• _Exercise instructions_
Look through the material for lines with the word "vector", and copy each one.

^^^^^^^^

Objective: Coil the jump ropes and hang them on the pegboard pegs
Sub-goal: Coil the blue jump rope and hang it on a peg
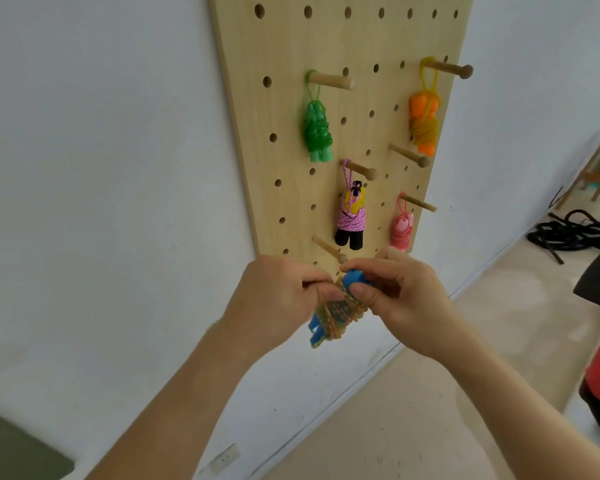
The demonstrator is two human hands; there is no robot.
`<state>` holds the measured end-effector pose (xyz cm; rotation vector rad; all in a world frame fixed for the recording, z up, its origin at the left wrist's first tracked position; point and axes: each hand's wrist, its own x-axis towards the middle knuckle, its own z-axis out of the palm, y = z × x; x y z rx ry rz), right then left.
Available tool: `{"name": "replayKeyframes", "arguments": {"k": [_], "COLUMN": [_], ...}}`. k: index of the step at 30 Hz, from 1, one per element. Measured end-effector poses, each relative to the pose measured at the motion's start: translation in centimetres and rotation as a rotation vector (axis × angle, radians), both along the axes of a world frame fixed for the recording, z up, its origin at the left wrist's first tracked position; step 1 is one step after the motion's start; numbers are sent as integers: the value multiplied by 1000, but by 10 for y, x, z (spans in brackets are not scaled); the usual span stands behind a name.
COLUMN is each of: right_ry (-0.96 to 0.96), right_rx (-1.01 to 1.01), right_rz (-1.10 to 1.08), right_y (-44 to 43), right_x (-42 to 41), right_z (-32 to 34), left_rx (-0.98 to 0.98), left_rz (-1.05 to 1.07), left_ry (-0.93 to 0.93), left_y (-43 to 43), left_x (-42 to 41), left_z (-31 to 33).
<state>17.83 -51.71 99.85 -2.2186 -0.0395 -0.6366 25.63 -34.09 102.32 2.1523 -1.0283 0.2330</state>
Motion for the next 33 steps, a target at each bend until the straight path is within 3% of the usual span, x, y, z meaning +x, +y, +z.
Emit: {"name": "replayKeyframes", "arguments": {"k": [5, 10, 14, 16, 18, 23, 26, 29, 33], "right_ry": [139, 165, 104, 73, 45, -33, -60, -69, -39], "right_rx": [271, 633, 1029, 1177, 1189, 776, 623, 646, 834], "right_rz": [359, 477, 496, 374, 222, -77, -103, -96, -86], "right_y": [-39, -80, -100, -109, -124, -154, -161, -168, -170], "right_x": [-4, 5, 13, 17, 20, 23, 22, 23, 31], "right_z": [17, 12, 4, -2, -10, -20, -24, -26, -27], "left_rx": [-156, -461, -625, -519, -402, 62, 258, 268, 56], "left_rz": [-45, -128, 11, 142, 183, 305, 358, 322, 377], "left_ry": [443, 684, 857, 761, 575, -82, -316, -429, -360], "left_y": [-21, -65, -117, -138, -157, -194, -199, -197, -189], "left_x": [5, 0, -5, -9, -15, -34, -36, -30, -21], "left_z": [3, -14, -35, -50, -64, -70, -64, -62, -51]}}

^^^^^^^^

• _Final answer_
`<state>` holds the measured end-effector pose (xyz cm; rotation vector rad; all in a world frame fixed for the recording, z up, its origin at the left wrist's first tracked position; point and axes: each hand's wrist, its own x-axis towards the middle knuckle, its own z-axis out of the palm, y = z × x; x y z rx ry rz), right then left.
Available tool: `{"name": "replayKeyframes", "arguments": {"k": [_], "COLUMN": [_], ...}}`. k: index of the step at 30 Hz, from 1, one per element. Measured end-effector poses, each relative to the pose measured at the motion's start: translation in centimetres and rotation as a rotation vector (axis × angle, radians), both along the axes of a world frame fixed for the recording, z up, its origin at the left wrist's first tracked position; step 1 is one step after the motion's start; numbers are sent as integers: the value multiplied by 1000, but by 10 for y, x, z (spans in brackets are not scaled); the usual span stands behind a name.

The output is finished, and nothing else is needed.